柴田の訪問から4日後、吉岡はもう話せなかった。その夜は詠美子が吉岡のシングルベッドの右隣に添い寝をした。一人娘はベッドの左側に布団を敷いた。看取り士は抱きしめて看取ることを勧めているが、詠美子もそうしようと決めていた。
「あの夜は眠りが浅くて、約2時間おきに目を覚ましていました。翌朝6時半頃に目を覚ますと、あっ、息をしてないと気づいて、あわてて娘を起こしたんです」
在宅医が来るまで1時間以上かかった。手持ち無沙汰な時間を、詠美子は安堵と悔恨の間で揺れつづけた。
「体の痛みにかなり苦しんで、最後の数日は『早く肉体から解放されたい』って話していて、2日ほど前に勝利宣言をしたんですよ。『俺は肉体から解放されそうだ』って。家族3人でピースサインをして写真も撮りました。
だから『パパ、お疲れ様』という気持ちと、『(最期は)起こしてくれたらよかったのに……』という気持ちが、交互に寄せては返すようでした」
手を触るともう冷たくなり始めていて、母娘で吉岡の両手や両脚をさすりながら、他愛もないおしゃべりを続けた。
「やっと(肉体と痛みから)解放されたね」
「今頃、勝利宣言してるよ」
「(臨死体験で)上から見てるんじゃない?」
故人の体に触れながら本人にまつわる話を交わす時間を、看取り士は「仲良しタイム」と呼ぶ。残された家族が死を受け入れるための大切な時間だ。
体は病んでも心は健やかな人の締めくくり方
4月下旬、筆者は柴田と吉岡宅を訪問。詠美子は家族葬で流したCD-ROMを聴かせてくれた。「肉声」とは言い得て妙で、淡々とした口調でありながら、本人のいないリビングで吉岡の存在を強く感じさせた。
「……われながら幸福な死を迎えられたと思います。①子どもが自立していること。②借金がないこと。③思い残すことがないこと。④やさしい配偶者に介護してもらえたこと。⑤人間の尊厳が保たれたことなどの理由があるからです。
告別式に当たって、(中略)何を言っているのかわからないお経を唱えられる代わりに、私が生前に好きだった音楽を流させていただきます。私が好きだった曲を聴きながらあんな時代があったなぁ、逸夫はこんな曲を聴いて頑張っていたのかと思い出していただければ、うれしいです」
ハーモニカの前奏から吉田拓郎の『今日までそして明日から』が始まり、井上陽水の『少年時代』や中島みゆきの『ファイト』へ。全28曲は、亡くなる約3カ月前から詠美子がレンタル店に通って編集したもの。
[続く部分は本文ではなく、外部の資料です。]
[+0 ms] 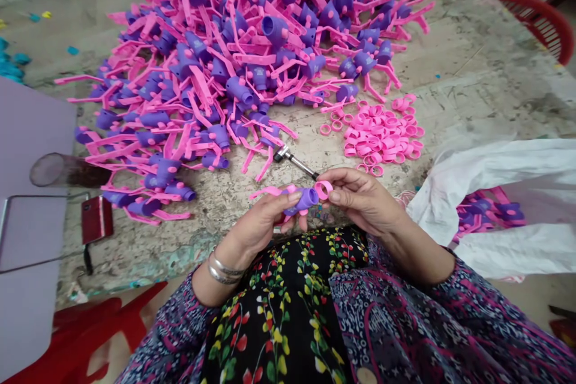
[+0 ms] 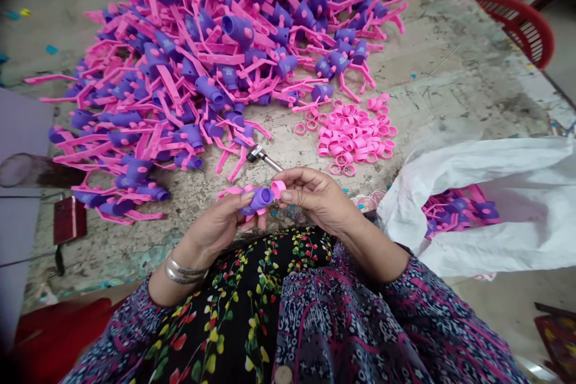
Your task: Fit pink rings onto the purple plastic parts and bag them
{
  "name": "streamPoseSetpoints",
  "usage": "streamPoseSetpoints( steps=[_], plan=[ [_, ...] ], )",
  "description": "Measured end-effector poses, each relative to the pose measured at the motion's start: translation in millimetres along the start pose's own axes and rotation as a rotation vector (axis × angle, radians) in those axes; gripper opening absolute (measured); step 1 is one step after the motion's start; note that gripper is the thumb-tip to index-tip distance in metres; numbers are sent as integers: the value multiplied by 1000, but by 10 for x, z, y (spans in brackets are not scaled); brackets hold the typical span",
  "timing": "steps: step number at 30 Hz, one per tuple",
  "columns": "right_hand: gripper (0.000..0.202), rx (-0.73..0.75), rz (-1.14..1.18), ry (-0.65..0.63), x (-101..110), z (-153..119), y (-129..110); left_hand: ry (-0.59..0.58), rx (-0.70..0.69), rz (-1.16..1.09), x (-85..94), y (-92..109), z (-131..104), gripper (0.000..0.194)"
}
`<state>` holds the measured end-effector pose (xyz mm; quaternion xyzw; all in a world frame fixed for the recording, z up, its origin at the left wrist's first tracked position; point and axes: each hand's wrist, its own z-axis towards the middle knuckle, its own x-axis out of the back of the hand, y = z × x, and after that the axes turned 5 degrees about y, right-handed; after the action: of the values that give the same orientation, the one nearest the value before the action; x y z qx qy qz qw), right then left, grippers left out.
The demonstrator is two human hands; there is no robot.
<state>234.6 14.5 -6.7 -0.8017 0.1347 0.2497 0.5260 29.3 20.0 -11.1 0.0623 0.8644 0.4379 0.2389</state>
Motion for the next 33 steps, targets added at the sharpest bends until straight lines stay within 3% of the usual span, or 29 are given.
streamPoseSetpoints(
  steps=[13,23,33],
  plan=[
    [24,54,-36,-20,37,76,77,95,64,123,-22,59,-18,42],
    [26,78,-139,-7,94,91,142,103,104,130,-12,29,-5,45],
    [24,180,-311,-27,54,86,88,197,53,212,-84,34,-58,45]
  ],
)
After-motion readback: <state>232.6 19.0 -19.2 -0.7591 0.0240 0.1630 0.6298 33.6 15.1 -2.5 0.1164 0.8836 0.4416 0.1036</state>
「家族葬の後、霊柩車が火葬場にたどり着く頃にニニ・ロッソの『夜空のトランペット』を流したいって、すっごく細かいところまで本人は考えていたんですが、そこまでは無理でした。そもそも、火葬場で音楽を流すこと自体がダメだったんですけどね」
詠美子が苦笑しながら明かす。
吉岡は享年66歳だから、30代から40代の父親世代に当たる。あなたの親はどんな死生観を持ち、どういう最期を思い描けているだろうか。
あなた自身はどうだろうか。もし明日、体が病気に冒されても、心の健やかさは保ちつづけ、「幸せだ」と連呼して旅立てるだろうか。